**TASK**
Look through the data below for the line with "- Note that" and the line with "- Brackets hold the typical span", then output those two and all lines in between, exactly as written.

+--

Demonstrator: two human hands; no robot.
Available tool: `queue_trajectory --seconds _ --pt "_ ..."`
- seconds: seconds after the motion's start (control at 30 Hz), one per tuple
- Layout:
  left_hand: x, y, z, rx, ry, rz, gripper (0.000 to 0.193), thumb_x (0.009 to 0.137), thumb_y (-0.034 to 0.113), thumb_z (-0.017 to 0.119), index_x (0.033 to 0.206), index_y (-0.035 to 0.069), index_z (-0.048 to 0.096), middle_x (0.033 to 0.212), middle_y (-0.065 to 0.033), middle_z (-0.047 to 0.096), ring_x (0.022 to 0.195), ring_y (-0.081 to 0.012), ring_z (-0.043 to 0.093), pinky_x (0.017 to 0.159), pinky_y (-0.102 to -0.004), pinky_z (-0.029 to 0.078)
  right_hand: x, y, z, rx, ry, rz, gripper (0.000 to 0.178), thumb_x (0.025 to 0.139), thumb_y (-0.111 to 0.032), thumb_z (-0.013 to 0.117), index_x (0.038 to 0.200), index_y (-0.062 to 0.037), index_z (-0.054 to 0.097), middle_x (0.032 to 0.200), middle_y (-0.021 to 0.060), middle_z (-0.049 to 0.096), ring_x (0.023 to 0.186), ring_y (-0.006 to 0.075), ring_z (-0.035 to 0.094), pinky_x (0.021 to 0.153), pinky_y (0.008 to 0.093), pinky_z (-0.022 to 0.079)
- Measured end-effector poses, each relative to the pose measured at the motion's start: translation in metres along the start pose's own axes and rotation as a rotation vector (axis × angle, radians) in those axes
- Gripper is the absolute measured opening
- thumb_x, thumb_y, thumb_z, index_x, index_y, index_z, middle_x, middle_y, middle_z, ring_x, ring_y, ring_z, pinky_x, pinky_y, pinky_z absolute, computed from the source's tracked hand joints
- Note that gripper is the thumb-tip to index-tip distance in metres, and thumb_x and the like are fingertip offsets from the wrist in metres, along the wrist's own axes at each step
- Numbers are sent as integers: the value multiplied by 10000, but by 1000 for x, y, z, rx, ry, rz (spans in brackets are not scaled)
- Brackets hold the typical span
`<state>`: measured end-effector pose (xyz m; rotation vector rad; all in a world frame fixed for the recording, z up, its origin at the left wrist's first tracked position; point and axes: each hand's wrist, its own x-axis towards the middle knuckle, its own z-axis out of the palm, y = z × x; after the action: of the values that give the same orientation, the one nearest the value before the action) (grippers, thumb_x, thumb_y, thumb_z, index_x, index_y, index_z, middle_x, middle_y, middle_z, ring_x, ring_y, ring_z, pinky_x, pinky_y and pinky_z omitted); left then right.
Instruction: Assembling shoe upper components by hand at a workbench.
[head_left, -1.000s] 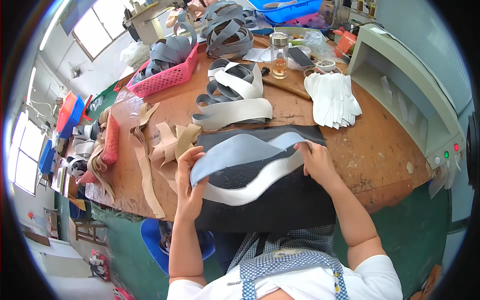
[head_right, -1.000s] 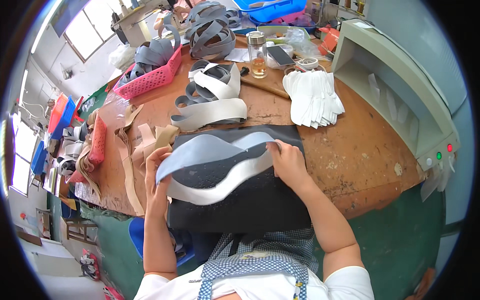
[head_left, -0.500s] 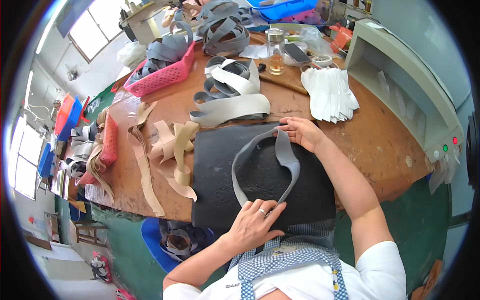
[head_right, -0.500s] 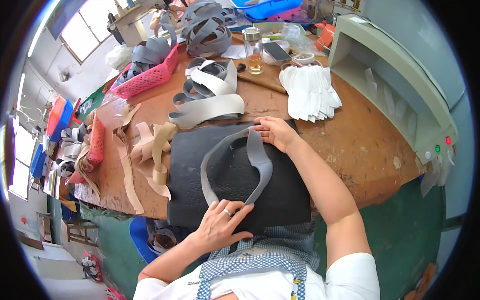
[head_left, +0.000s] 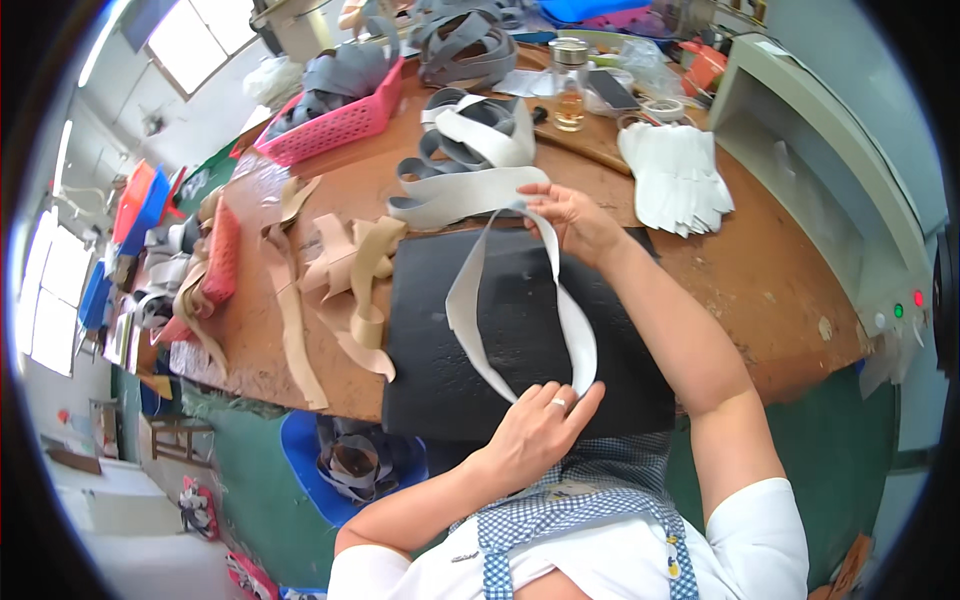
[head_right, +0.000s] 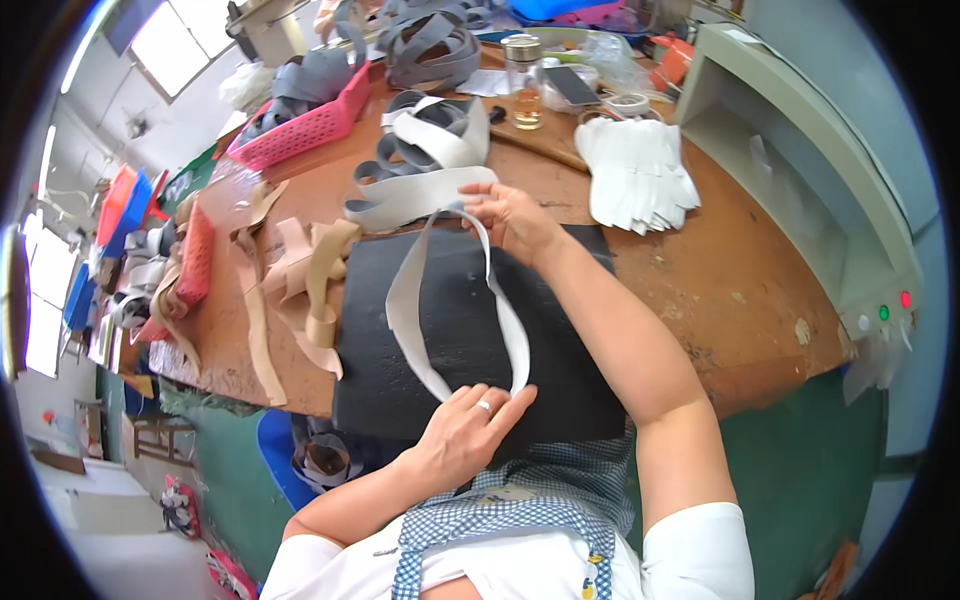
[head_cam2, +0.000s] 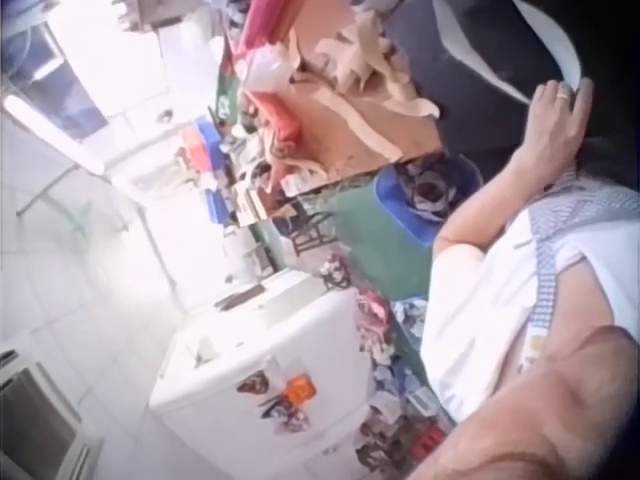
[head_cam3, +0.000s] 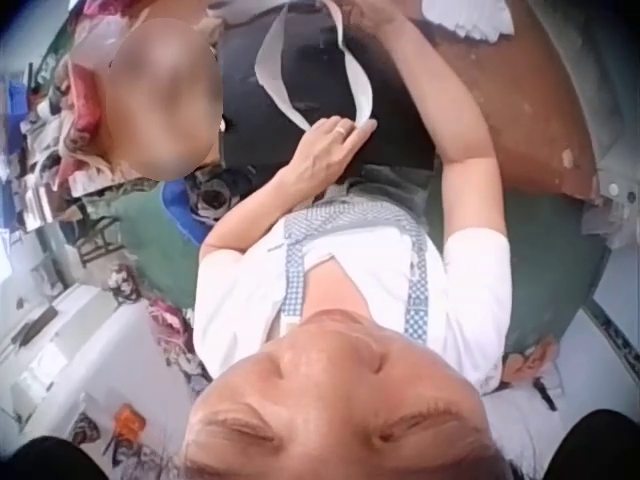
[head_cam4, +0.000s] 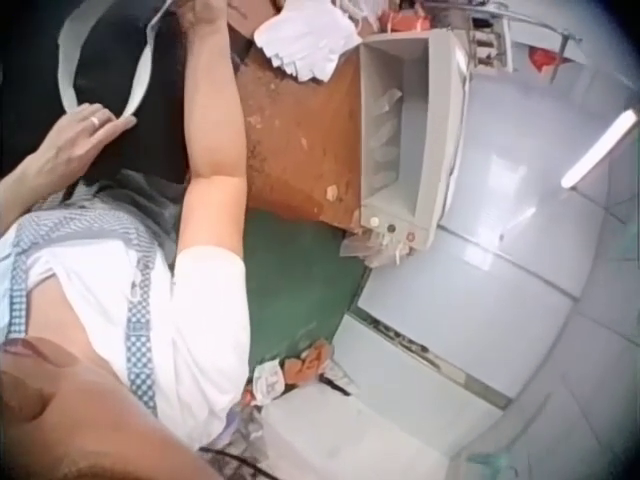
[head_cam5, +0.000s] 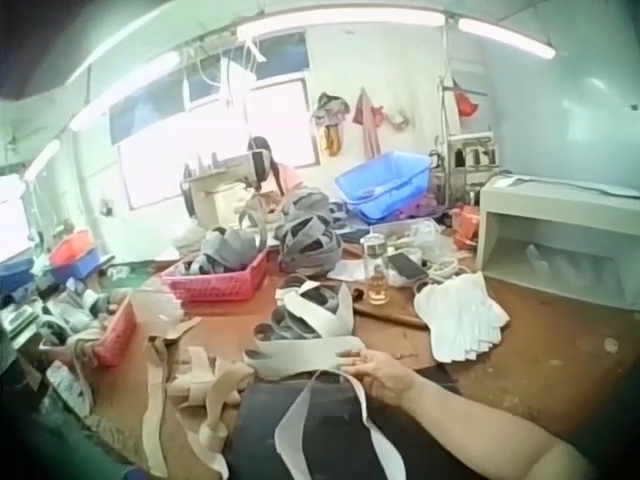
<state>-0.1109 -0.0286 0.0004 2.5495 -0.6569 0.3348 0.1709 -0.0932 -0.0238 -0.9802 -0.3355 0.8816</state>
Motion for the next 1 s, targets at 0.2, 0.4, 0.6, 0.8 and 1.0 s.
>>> queue_trajectory --seconds 0.2,0.4,0.6,0.8,1.0 --pt "25 -1 -2 105 113 -153 603 799 55 733 1354 -37 515 1098 -165 637 955 -316 625 854 -391 516 25 -1 -5 -1031 215 -56 272 905 -86 648 1172 -43 623 950 63 688 872 157 668 808 285 539" --pt "7 -48 -55 108 500 -384 434 771 52 767 1175 25 608 1078 -168 680 966 -335 652 845 -413 528 -56 10 -1 -986 306 -382 159 930 -35 597 1078 4 641 951 57 703 840 122 657 753 271 531" --pt "-28 -183 -86 357 605 -794 406 874 125 693 1246 12 579 1166 -214 632 1094 -387 594 938 -459 480 -142 21 -9 -699 426 -146 120 983 -61 570 1062 -16 648 908 52 699 767 93 645 689 237 520" --pt "-16 -205 -84 493 481 -973 440 868 171 710 1264 27 582 1160 -190 655 1115 -356 617 944 -435 490 -144 4 -7 -713 486 -181 119 986 -66 564 1051 -21 653 893 44 701 738 87 633 676 236 512" --pt "-58 -225 -115 -609 622 -782 182 905 61 668 1071 -12 671 909 30 643 815 -32 567 719 -197 455 -120 -2 36 -692 302 -181 123 984 -31 553 1055 -8 652 883 52 697 763 89 646 700 236 539"
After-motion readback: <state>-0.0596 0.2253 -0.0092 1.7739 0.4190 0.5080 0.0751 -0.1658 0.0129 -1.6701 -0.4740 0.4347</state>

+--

**PROBLEM SOLUTION**
- Note that gripper is the thumb-tip to index-tip distance in metres, and thumb_x and the like are fingertip offsets from the wrist in metres, along the wrist's own axes at each step
- Numbers are sent as integers: the value multiplied by 10000, but by 1000 for x, y, z, rx, ry, rz (spans in brackets are not scaled)
- Brackets hold the typical span

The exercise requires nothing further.